22. The apparatus according to claim 21, wherein the determining unit is specifically configured to:

according to the task vector corresponding to the target task and the state information s of the target task_tAcquiring action value function vectors of the target task, wherein action value functions in the action value function vectors correspond to subtasks corresponding to elements in the task vectors corresponding to the target task one by one;

acquiring a value function of the target task according to the task vector corresponding to the target task and the action value function vector;

and acquiring a target action from the action space according to the value function of the target task, wherein the target action is an action which enables the value function of the target task to be maximum in the action space.

23. A predictive model training apparatus, comprising:

a memory to store instructions; and

a processor coupled with the memory;

wherein the processor, when executing the instructions, performs the method of any one of claims 1-7.

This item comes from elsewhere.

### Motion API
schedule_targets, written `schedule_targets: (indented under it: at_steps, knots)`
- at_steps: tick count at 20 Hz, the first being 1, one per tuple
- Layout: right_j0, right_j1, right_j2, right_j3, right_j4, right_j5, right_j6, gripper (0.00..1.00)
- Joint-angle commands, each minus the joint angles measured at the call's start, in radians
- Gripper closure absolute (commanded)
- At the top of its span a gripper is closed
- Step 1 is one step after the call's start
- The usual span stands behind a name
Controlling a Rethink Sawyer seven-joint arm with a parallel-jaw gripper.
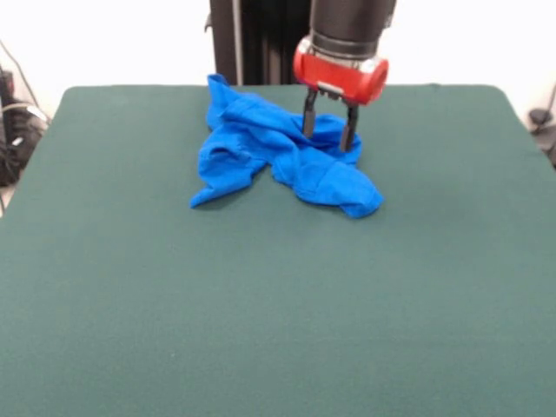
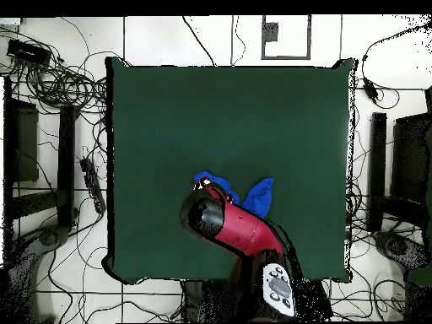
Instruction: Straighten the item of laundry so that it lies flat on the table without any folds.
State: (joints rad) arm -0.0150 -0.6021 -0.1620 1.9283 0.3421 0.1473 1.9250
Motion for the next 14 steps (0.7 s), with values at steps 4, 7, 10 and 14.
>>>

24. A decision-making device based on multitask learning, comprising:

a memory to store instructions; and

a processor coupled with the memory;

wherein the processor, when executing the instructions, performs the method of any one of claims 8-11.

25. A chip system, wherein the chip system is applied to an electronic device; the chip system comprises one or more interface circuits, and one or more processors; the interface circuit and the processor are interconnected through a line; the interface circuit is to receive a signal from a memory of the electronic device and to send the signal to the processor, the signal comprising computer instructions stored in the memory; the electronic device performs the method of any one of claims 1-11 when the processor executes the computer instructions.

26. A computer storage medium, characterized in that the computer storage medium stores a computer program comprising program instructions that, when executed by a processor, cause the processor to perform the method according to any one of claims 1-11.

27. A computer program product comprising computer instructions which, when run on an electronic device, cause the electronic device to perform the method of any one of claims 1-11.